# Th - Throat Hit



## Hein510 (21/3/14)

Ok so I've been more of a hardware guy regarding ecigs as with PC's I'm more into building the pc than programming software, now I'm starting to look into e-liquids and the one thing I'm trying to figure out is the throat hit. 

Does the Nic level produce the TH or can you get a TH with zero Nic?

Sent from my BlackBerry 9800 using Tapatalk


----------



## Gizmo (21/3/14)

Depends on all kinds of factors, some concentrates cause throat hit regardless of PG level or Nicotine, however higher PG and Nic always guarantee throat hit.


----------



## Andre (21/3/14)

Yip, as @Gizmo says. And the way you position you coil makes a huge difference because of airflow dynamics.


----------



## Rob Fisher (21/3/14)

I'm still unsure what exactly Throat Hit is and whether it's a good thing... I always thought that a heavy throat hit was when you sucked in the vapour and collapsed on the floor coughing... When I first tried Green Smoke menthol it made me cough like a wounded buffalo and I went back to stinkies...

Now I think TH may be that awesome explosion of flavour ones gets with a quality juice!

Still not sure...


----------



## Andre (21/3/14)

This is how www.nicoticket.com describes it:





On RBAs, how you position your coil also plays a huge role in TH due to airflow dynamics as I said above. 

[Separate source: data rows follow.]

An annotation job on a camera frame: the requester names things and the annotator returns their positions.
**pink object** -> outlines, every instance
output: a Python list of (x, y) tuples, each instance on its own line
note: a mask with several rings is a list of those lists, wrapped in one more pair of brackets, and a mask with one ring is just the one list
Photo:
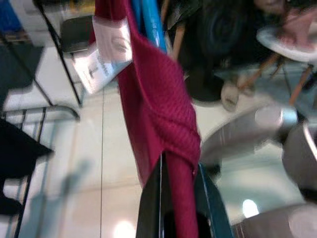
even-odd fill
[(198, 238), (193, 179), (200, 136), (182, 69), (139, 34), (130, 0), (96, 0), (95, 15), (129, 22), (133, 63), (118, 82), (140, 180), (147, 182), (165, 152), (177, 237)]

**white tile floor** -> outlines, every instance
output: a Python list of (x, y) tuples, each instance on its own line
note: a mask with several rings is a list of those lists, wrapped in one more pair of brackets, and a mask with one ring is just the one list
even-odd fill
[[(76, 106), (54, 48), (45, 50), (37, 77), (55, 102)], [(264, 94), (241, 96), (234, 114), (220, 104), (195, 106), (202, 139), (237, 113), (270, 101)], [(26, 94), (10, 95), (6, 107), (43, 104), (33, 88)], [(76, 110), (80, 122), (50, 122), (44, 127), (41, 142), (55, 154), (37, 165), (20, 238), (135, 236), (142, 189), (116, 87), (86, 96), (83, 108)], [(24, 130), (34, 134), (37, 126), (30, 124)], [(268, 144), (254, 155), (223, 163), (217, 184), (231, 222), (243, 218), (246, 199), (255, 201), (260, 212), (302, 201), (283, 170), (281, 152)], [(24, 184), (19, 189), (6, 183), (5, 193), (21, 200), (23, 189)], [(0, 238), (11, 238), (15, 224), (1, 220)]]

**white tag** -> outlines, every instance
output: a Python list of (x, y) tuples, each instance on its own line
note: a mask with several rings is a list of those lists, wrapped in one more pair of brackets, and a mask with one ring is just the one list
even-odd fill
[(127, 62), (132, 60), (128, 20), (108, 21), (93, 17), (96, 42), (104, 62)]
[(97, 46), (74, 55), (74, 67), (86, 90), (92, 94), (102, 89), (131, 62), (104, 63)]

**red mesh fabric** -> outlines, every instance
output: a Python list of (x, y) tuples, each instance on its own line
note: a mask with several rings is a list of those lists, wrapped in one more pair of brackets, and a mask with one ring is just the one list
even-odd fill
[(118, 82), (140, 180), (146, 183), (165, 152), (177, 237), (198, 238), (193, 178), (200, 137), (182, 69), (138, 33), (130, 0), (96, 0), (95, 15), (129, 22), (133, 63)]

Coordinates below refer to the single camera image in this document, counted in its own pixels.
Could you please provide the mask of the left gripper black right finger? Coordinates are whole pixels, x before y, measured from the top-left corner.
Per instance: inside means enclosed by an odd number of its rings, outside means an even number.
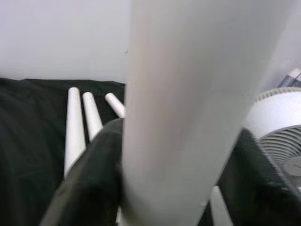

MENTHOL always enhances throat hit.

Reactions: Agree 1


----------



## Dr Evil (21/3/14)

For me, TH was that hit i got in the back of my throat when i took a drag from an analog, with vaping i normally get heavy TH from juice with a heavy nic level, for me it's 18mg. I don't get as much TH with 9 or 12mg nic

Sent from my S4 LTE using my finger

Reactions: Like 2


----------



## Rob Fisher (21/3/14)

Matthee said:


> This is how www.nicoticket.com describes it:
> 
> 
> 
> ...



Thanks @Matthee that explains it well and I understand it a lot better and also understand why I'm fixated on adding menthol to everything!

Reactions: Like 1


----------



## vaalboy (21/3/14)

Doesn't the heat of the vape also affect TH. I find the hotter the vape the better the TH vs a higher ohm lower heat? Or is that just a misperception?


----------



## Silver (21/3/14)

I think its different strokes for different folks

I also had a very hard time in my first month or two trying to understand throat hit. I was initially on the Twisp and it was smooth. At the time, I didn't understand throat hit. I found myself taking two or three drags in succession on the Twisp to get something satisfying. Their Polar Mint flavour also gave slightly more satisfaction.

Even on the PT2 Minis, I wasn't really sure what throat hit was.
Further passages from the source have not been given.